(Records from a dataset)
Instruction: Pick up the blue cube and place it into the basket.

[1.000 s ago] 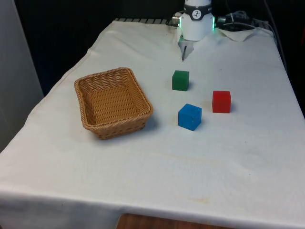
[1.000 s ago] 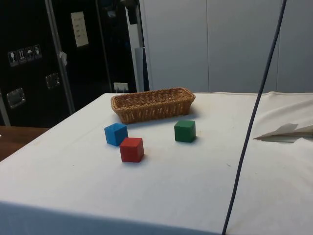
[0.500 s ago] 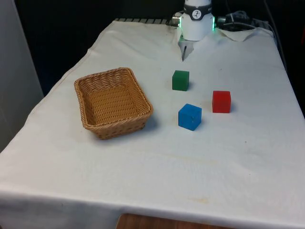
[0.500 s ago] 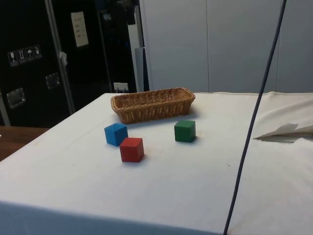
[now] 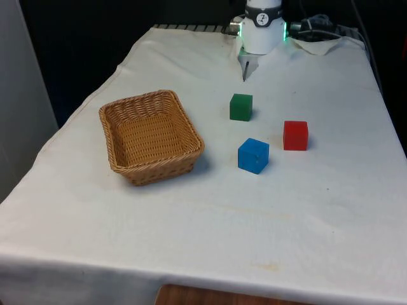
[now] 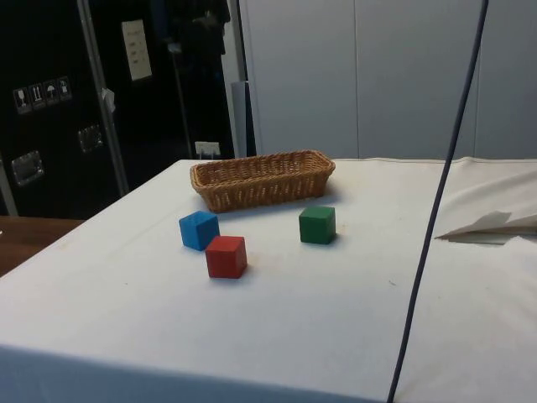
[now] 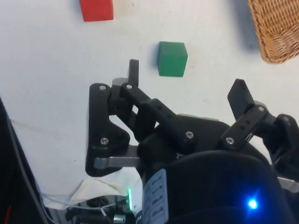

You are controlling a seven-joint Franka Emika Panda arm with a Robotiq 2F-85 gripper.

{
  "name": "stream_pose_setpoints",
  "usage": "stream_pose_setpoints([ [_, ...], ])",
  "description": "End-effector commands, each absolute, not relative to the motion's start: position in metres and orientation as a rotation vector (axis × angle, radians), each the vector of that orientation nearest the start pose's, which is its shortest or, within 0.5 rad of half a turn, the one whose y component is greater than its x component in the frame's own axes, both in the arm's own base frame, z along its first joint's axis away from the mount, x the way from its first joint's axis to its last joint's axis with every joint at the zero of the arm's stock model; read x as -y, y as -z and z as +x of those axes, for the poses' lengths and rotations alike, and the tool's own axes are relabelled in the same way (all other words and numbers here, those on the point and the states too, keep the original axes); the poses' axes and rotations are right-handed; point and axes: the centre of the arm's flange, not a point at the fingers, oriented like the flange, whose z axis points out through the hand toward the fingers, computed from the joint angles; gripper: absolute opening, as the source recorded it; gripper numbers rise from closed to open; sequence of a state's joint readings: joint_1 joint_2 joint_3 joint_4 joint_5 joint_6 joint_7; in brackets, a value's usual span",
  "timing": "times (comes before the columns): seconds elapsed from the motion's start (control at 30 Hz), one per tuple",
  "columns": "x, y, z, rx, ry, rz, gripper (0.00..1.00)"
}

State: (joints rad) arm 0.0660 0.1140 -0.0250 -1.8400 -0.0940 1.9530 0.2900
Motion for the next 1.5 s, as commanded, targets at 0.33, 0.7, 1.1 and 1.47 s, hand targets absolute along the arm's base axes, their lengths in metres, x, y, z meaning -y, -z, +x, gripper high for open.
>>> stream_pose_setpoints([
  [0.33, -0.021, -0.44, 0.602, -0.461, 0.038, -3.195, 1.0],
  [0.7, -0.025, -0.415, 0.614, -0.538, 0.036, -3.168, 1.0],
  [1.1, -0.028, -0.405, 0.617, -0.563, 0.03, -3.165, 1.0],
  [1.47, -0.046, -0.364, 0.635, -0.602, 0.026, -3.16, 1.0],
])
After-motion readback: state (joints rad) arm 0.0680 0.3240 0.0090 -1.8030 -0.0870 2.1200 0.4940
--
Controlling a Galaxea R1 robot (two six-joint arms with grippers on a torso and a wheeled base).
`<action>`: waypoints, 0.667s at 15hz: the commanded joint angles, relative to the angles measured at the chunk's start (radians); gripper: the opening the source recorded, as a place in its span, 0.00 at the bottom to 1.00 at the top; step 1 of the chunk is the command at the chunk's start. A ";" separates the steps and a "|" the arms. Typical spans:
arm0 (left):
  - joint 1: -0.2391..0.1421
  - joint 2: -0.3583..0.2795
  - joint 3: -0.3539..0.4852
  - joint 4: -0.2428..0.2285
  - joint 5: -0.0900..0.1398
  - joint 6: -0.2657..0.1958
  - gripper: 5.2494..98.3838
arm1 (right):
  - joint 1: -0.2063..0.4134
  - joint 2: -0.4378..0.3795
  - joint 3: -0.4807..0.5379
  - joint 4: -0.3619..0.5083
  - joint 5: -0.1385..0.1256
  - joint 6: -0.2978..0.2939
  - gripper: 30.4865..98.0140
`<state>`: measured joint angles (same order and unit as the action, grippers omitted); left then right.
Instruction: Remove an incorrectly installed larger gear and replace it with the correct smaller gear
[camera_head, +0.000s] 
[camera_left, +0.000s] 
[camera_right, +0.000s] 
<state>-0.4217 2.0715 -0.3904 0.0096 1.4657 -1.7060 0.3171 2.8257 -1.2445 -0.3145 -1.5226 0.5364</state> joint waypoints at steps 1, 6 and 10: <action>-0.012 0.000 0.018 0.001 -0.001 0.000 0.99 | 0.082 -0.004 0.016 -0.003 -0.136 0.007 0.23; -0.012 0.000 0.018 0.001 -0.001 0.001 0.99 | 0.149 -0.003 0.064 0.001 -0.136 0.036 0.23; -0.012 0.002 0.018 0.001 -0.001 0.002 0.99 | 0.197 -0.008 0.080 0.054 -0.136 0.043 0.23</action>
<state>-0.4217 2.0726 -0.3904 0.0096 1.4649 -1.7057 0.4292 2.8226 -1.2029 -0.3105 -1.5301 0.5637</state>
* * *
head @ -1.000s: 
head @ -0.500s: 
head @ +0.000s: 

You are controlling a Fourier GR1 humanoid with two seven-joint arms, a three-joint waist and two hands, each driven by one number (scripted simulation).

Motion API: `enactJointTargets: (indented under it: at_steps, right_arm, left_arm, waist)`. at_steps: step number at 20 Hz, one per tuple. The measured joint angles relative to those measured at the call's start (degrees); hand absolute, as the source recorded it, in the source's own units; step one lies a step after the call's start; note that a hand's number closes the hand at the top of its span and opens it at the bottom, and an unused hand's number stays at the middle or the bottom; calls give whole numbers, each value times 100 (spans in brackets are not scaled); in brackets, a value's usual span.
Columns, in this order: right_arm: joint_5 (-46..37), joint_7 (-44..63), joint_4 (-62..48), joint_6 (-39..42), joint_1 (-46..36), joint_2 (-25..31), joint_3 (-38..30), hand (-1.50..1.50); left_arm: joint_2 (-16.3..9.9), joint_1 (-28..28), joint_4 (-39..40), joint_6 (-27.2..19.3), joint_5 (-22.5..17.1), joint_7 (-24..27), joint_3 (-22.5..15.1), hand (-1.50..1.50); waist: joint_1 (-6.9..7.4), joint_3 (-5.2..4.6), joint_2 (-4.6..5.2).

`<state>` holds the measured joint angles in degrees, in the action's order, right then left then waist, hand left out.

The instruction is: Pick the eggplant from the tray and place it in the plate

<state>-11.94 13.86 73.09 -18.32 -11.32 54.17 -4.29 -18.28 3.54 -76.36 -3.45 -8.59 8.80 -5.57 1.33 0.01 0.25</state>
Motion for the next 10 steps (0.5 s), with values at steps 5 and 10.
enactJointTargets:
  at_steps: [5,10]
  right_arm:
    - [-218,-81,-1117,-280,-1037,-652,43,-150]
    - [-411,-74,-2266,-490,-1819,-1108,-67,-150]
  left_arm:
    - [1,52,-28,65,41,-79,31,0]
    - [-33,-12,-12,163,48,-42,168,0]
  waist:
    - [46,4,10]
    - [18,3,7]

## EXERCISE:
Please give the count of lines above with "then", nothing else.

## COMPLETED TASK:
2